Search the records below for the word "wooden". Pull out each line that has it.

[Collection entries]
>>>>

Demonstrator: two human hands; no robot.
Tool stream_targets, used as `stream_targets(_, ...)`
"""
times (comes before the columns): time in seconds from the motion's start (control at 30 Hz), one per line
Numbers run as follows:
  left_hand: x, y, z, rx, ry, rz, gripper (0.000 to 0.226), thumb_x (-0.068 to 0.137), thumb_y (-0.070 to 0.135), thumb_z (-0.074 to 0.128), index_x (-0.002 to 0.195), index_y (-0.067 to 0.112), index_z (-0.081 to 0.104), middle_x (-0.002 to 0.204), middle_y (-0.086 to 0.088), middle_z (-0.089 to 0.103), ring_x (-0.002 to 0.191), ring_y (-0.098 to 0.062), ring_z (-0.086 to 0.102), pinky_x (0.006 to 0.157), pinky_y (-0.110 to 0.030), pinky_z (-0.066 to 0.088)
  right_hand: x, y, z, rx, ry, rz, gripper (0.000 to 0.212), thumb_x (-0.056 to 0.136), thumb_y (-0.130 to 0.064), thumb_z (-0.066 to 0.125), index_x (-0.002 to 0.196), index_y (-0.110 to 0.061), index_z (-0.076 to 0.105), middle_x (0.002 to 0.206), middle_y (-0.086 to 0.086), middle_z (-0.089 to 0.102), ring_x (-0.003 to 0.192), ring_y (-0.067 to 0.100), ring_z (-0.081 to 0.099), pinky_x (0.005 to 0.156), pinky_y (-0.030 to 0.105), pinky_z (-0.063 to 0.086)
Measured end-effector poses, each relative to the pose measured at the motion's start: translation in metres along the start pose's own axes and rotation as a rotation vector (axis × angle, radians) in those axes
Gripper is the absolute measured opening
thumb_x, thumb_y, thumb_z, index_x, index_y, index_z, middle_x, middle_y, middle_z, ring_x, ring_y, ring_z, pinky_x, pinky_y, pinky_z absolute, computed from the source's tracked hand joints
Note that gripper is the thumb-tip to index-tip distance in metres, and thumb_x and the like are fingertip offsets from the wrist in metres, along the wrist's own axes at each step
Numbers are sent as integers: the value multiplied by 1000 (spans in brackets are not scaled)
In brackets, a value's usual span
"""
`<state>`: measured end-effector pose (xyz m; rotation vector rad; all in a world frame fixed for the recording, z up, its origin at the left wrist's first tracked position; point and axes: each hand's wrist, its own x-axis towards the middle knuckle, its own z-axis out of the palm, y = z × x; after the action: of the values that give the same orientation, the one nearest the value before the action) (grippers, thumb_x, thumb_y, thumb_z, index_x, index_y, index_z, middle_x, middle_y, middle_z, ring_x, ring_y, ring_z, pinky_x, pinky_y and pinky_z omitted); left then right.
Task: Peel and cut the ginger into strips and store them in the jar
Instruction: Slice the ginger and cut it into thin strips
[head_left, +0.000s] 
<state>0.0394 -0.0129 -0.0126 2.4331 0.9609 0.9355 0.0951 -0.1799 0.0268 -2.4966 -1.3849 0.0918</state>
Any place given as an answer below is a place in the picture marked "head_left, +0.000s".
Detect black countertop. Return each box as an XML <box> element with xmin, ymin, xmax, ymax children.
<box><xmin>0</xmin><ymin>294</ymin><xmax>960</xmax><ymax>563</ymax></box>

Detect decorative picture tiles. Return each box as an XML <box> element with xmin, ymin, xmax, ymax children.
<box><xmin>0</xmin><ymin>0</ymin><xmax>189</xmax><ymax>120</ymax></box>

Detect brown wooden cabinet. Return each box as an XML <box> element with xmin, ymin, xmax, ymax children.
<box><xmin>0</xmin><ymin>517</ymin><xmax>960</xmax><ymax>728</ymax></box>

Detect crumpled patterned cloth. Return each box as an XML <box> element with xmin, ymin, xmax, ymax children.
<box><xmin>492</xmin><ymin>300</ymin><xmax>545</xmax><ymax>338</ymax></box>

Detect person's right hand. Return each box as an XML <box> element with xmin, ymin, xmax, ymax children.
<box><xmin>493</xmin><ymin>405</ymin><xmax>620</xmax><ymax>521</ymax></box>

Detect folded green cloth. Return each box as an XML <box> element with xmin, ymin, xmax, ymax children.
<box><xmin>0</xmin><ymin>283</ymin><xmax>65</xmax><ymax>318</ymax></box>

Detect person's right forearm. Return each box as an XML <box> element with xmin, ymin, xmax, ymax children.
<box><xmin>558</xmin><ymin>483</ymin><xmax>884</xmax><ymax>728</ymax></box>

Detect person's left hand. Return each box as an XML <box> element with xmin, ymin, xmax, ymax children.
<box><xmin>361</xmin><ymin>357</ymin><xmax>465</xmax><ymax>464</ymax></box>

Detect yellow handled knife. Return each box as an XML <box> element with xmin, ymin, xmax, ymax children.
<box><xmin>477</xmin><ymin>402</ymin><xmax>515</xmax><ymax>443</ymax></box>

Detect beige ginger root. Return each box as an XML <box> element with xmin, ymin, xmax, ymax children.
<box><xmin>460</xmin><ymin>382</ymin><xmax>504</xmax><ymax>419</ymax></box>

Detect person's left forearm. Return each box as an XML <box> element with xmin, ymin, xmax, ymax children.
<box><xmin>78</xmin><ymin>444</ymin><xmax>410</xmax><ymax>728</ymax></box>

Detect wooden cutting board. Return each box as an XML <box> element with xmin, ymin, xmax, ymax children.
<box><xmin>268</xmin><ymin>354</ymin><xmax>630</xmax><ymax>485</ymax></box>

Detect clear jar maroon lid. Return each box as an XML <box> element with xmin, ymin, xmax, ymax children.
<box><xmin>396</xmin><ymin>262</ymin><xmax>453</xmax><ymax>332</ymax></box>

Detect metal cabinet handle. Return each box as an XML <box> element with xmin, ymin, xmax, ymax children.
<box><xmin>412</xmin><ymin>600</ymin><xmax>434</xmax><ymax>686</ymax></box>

<<<<

(Output):
Detect brown wooden cabinet. Return each box as an XML <box> element with xmin, ymin, xmax, ymax children.
Detect wooden cutting board. Return each box as an XML <box> element with xmin, ymin, xmax, ymax children.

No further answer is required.